* [About this exercise] Work out how many lines in the data below include "degrees", then reply with that number only.

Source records
*** Begin section ***

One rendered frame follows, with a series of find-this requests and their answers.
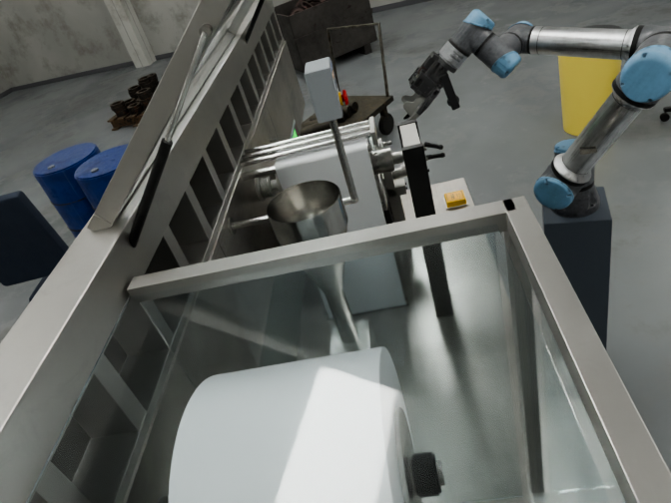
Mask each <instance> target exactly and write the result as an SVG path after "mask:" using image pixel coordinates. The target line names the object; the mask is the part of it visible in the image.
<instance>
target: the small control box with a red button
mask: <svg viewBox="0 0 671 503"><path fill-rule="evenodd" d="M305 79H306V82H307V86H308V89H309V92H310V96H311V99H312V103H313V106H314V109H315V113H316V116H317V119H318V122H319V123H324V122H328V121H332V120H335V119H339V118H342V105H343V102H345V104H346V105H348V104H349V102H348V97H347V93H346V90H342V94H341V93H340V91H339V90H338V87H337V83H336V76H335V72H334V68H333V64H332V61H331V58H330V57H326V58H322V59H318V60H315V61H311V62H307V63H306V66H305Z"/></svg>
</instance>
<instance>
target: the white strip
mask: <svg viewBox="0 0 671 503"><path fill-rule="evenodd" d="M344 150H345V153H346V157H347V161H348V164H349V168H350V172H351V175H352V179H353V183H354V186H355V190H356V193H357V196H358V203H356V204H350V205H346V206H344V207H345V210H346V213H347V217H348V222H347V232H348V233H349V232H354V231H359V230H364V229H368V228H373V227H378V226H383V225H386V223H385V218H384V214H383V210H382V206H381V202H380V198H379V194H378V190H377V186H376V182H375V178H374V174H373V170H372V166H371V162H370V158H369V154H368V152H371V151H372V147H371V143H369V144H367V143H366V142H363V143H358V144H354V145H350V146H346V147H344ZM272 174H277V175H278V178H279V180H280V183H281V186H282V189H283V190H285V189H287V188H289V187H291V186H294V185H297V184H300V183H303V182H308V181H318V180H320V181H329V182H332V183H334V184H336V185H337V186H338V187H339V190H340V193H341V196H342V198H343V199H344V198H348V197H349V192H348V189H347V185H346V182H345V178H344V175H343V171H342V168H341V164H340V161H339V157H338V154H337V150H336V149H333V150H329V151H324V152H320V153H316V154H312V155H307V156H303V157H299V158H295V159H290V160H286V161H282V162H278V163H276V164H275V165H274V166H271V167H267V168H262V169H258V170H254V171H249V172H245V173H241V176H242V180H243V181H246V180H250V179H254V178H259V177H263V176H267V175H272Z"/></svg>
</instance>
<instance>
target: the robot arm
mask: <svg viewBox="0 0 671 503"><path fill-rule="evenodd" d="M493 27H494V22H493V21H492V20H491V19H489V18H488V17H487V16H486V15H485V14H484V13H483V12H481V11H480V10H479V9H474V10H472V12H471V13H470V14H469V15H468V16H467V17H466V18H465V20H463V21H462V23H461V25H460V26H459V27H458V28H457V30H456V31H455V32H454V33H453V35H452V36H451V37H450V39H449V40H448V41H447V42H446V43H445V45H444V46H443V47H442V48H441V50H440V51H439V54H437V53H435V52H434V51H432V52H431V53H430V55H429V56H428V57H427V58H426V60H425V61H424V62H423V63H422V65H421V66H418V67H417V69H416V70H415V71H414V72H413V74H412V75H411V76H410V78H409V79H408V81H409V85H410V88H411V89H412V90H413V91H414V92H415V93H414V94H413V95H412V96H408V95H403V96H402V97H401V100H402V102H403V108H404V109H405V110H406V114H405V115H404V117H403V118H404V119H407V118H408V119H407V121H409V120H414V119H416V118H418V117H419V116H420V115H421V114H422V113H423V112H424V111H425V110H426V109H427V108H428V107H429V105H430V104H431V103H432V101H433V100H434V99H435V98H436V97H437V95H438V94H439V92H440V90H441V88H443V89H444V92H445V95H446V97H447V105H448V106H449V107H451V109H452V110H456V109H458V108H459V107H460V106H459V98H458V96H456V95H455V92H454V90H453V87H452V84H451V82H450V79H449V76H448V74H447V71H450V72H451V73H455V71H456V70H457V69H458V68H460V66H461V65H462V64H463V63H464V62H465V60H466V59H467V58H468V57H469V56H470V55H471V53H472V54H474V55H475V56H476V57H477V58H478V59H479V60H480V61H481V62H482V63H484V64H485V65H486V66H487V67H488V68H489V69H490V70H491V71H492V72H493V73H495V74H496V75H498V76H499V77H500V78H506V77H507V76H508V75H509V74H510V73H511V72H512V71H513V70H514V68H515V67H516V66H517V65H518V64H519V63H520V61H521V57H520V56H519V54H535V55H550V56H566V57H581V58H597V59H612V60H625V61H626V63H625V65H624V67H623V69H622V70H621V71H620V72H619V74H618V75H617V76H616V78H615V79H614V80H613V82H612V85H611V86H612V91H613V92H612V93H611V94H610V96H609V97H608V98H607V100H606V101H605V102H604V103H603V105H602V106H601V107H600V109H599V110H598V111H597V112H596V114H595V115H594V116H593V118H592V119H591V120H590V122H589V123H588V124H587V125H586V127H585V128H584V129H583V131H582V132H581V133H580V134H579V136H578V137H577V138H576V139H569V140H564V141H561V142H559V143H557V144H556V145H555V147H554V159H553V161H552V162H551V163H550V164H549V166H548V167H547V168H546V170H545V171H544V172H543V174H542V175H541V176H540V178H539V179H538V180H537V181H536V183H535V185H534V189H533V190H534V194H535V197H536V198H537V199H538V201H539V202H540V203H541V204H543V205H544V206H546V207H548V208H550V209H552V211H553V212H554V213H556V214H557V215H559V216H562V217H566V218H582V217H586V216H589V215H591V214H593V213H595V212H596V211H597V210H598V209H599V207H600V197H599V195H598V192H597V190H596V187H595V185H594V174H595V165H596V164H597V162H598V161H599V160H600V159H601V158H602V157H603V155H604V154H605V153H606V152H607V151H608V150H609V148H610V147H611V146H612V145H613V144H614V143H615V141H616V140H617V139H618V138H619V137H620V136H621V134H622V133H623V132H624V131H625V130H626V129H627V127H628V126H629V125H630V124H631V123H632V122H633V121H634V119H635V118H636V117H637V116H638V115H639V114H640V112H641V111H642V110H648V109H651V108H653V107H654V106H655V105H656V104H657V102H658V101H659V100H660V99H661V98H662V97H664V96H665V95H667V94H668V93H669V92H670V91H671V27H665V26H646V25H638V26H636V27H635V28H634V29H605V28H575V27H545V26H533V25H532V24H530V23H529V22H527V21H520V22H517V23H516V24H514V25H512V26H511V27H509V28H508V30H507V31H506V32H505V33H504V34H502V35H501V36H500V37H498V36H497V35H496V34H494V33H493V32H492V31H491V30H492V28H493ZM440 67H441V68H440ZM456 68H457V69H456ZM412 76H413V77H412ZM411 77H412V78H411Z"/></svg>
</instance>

*** End section ***
*** Begin section ***

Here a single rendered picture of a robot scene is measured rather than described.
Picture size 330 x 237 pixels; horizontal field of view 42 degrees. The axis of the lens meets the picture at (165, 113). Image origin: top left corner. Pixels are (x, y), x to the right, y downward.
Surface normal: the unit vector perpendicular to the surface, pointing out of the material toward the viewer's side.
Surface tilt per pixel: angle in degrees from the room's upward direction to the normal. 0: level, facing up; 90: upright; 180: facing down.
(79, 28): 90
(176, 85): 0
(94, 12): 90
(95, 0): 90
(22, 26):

*** End section ***

* [Solution to this task] 2